I had woken up to the sound of my youngest’s eardrum-shattering howl of discontent every single day for the last week. My new life: feed, entertain, feel like a failure and chastise myself for every way I was falling short as a parent, repeat. My last shower was so long ago, I could barely remember when it happened. I bent over to pick up something from my floor, and I saw what I quickly realized was dried milk on my pants. Days old, no doubt. Family support wasn’t available – not even an option. My husband and I were marooned with these little lives – exhausted, at times desperate, emotionally depleted, and numb all at once. I clambered through a fog of sensory overload and buzzing anxiety. There was no end in sight.
 
I’m a survivor of postpartum anxiety and depression, twice over. You may think my memory above is one of postpartum – two periods of my life that I spent almost entirely in survival mode. But this was COVID-19 quarantine life. My children – ages 4 and 7 at the time– were at home, sometimes for months at a time. Their boredom was more than palpable, if there’s such a thing. Engaging my 7-year-old with home school was a joke. The chaos was unrelenting.
 
My story isn’t unique here, and that’s the point. It’s almost every parent’s story sometime in the last two years. And for other survivors of perinatal mood disorders, this time felt woefully familiar. Was this life all over again? Were we going to have to live through this, just how we lived through that? With even less care and support?
 
When COVID-19 stay-at-home orders began in spring of 2020, I served pregnant and postpartum people as a peer recovery supporter for POEM. I began to hear stories like mine over and over again, increasing day by day, for what felt like forever.

I thought I was doing well, but now I feel like I’m back at square one.
 
I had almost forgotten about postpartum. Now I’m sure I’ll never have another baby.
 
My intrusive thoughts are back. This time, it’s germs. I never feel safe anywhere, and I never feel like my children are safe, even at home.
 
I locked myself in my room just to scream. I screamed until I lost my voice. I didn’t want to scream at my son. He’d been crying all morning, and I can’t run away anywhere. I don’t have anything else to give.

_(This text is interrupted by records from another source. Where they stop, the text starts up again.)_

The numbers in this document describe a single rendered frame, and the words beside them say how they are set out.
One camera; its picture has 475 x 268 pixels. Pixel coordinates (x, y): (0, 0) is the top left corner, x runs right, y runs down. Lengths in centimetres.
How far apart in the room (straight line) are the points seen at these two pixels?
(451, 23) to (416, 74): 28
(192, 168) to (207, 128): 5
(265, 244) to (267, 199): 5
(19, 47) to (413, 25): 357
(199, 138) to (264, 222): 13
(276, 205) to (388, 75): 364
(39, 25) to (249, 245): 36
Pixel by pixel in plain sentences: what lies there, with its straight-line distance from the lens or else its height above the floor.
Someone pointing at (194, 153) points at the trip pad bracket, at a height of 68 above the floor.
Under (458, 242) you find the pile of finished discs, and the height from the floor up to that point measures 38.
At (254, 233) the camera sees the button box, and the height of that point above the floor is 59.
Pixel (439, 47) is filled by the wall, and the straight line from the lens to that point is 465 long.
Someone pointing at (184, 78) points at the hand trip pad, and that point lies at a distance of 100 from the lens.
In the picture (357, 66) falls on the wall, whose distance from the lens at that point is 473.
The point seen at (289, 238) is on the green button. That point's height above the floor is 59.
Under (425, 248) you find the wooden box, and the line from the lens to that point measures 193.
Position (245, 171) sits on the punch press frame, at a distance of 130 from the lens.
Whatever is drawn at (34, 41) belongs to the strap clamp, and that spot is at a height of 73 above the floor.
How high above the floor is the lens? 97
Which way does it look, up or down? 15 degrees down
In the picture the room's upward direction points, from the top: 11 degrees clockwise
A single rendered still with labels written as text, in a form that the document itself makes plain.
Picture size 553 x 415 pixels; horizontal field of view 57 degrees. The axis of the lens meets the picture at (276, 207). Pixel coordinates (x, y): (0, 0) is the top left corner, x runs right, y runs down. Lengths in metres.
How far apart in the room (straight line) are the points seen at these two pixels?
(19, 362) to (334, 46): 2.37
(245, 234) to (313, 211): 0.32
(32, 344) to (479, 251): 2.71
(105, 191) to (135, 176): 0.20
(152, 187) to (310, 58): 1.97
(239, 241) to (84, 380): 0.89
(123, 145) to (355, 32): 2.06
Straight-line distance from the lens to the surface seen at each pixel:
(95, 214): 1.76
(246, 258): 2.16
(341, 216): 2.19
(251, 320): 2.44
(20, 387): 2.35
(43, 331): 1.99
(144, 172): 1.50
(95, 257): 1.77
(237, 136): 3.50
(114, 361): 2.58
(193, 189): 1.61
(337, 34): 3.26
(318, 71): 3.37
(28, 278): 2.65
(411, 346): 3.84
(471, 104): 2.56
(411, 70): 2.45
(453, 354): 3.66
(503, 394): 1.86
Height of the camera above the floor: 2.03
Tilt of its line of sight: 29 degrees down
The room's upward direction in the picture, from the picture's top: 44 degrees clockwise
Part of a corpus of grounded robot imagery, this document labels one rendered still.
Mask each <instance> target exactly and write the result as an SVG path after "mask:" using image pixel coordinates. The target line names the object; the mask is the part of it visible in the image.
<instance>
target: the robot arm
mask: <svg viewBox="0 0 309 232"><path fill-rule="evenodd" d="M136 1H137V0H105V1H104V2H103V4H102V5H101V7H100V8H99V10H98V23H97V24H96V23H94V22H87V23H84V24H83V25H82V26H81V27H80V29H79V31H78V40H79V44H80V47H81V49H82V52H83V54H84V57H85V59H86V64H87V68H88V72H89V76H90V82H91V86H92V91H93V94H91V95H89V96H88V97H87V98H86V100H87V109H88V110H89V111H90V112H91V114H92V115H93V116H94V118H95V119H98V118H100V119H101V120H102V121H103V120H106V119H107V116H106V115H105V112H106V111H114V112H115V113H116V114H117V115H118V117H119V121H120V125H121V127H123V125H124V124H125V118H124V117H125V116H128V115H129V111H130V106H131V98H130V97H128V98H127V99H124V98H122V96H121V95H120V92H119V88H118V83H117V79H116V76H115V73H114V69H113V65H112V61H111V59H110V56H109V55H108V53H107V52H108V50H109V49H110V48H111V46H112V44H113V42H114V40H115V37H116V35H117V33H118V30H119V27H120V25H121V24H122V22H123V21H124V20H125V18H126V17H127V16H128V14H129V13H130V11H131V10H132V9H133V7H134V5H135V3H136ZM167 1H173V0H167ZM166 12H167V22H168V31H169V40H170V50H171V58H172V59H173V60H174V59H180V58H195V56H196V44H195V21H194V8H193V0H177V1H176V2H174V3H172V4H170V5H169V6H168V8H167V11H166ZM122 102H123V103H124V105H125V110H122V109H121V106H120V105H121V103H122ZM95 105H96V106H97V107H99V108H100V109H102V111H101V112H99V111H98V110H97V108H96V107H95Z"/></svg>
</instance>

Data from nearly every reliable health information source is clear – maternal mental health complications took a leap skyward since March 2020. Fertility, pregnancy, delivery, and postpartum can all be challenging enough on their own, but the challenges of the pandemic complicated existing mental health barriers like lack of social and community support and access to care. We can’t be surprised that having a baby in isolation can be a disappointing, devastating, even traumatizing experience. Further, those of us who had already climbed out of the dark places in which we found ourselves during pregnancy or postpartum – those of us in recovery – couldn’t help but feel a sense of awful déjà vu.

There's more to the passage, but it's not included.